Some fear alternate strategies, and many of the lead pack decided to cover off other early stoppers. But not Dixon.

This sort of race is where Dixon is in his element, managing these situations better than anyone. It was perceived to be a tyre-limited race at WWTR, with the extra factor of alternate tyres having to be used in one stint, so Dixon had to manage his tyres’ degradation, as well as fuel.

Credit: Chris Owens

It spoke to Dixon’s excellence that many others attempted his strategy at Gateway, just as in Indy a fortnight earlier, but couldn’t execute it and had to bail - even if they had stopped more recently. Lots has been made of the Honda engine possibly having better fuel mileage than the Chevrolet, but even Andretti Autosport’s Romain Grosjean and Kyle Kirkwood couldn’t make the three-stop work.
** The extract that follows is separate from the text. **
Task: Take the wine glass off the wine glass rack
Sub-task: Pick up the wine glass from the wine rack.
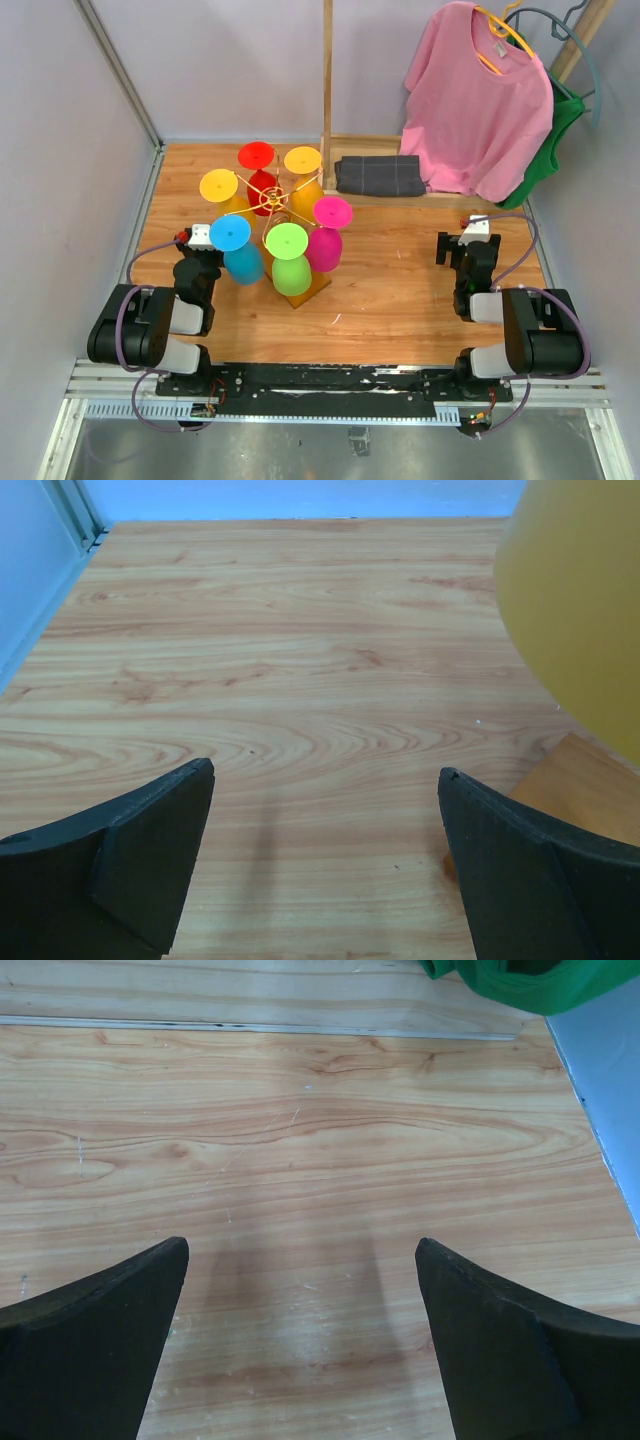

A 64-lap final stint was a challenge on the face of things, no doubt. But no serious headway could be made on Dixon, and second-placed O’Ward, who was on par with oval supremo Newgarden for most of the race before the American’s incident, finished over 22 seconds back.

This doubled the previous widest winning margin at WWTR, and it spoke to the efficiency of Dixon’s drive that, even while saving fuel considerably, an all-out, pushing O’Ward simply failed to make any noteworthy inroads.

Dixon now sits 74 points back from teammate Palou, with two races to go - the only other driver still mathematically in contention for the championship, with Palou bidding to end a 17-year run of the championship fight going down to the final race, such has been the remarkable nature of his season.

In many ways, Dixon will feel he has put up a championship-worthy campaign, and if it had gone even slightly differently, he could have been genuinely still in the fight, rather than Palou being in touching distance of sealing the deal.

Credit: James Black

Long Beach stands out as a crucial loss of points for Dixon, when contact with Pato O’Ward saw him end up in a tyre barrier, and damage ultimately led to a retirement. Excluding this anomalous result, Dixon has finished inside the top seven in every race, giving him a worse finish than championship-leading teammate Palou’s eighth-place.

There are still two races to run in 2023, but Dixon has had at least two finishes worse than seventh-place, and often many more, in each of his six championship-winning campaigns, meaning he is en-route to one of the most consistent seasons, in an illustrious career of consistency.

Consistency is arguably the most important trait for an IndyCar driver, shown last year when Will Power won the championship with only a single victory, despite teammates Newgarden and Scott McLaughlin winning five and three races respectively. Palou, with four victories and a worse finish of eighth, has gone even better this year.

Dixon will probably feel he hasn’t managed to get himself onto the rostrum as much as he would like this season, with only a single second-place and single third-place, aside from his two wins. This and the misfortune at Long Beach makes up the deficit to Palou.

Nonetheless, once again, Dixon is coming good to cap off the campaign. He may be 43, but he is still absolutely capable of blowing the entire field away, with some of the most unfathomable performances you’ll ever see.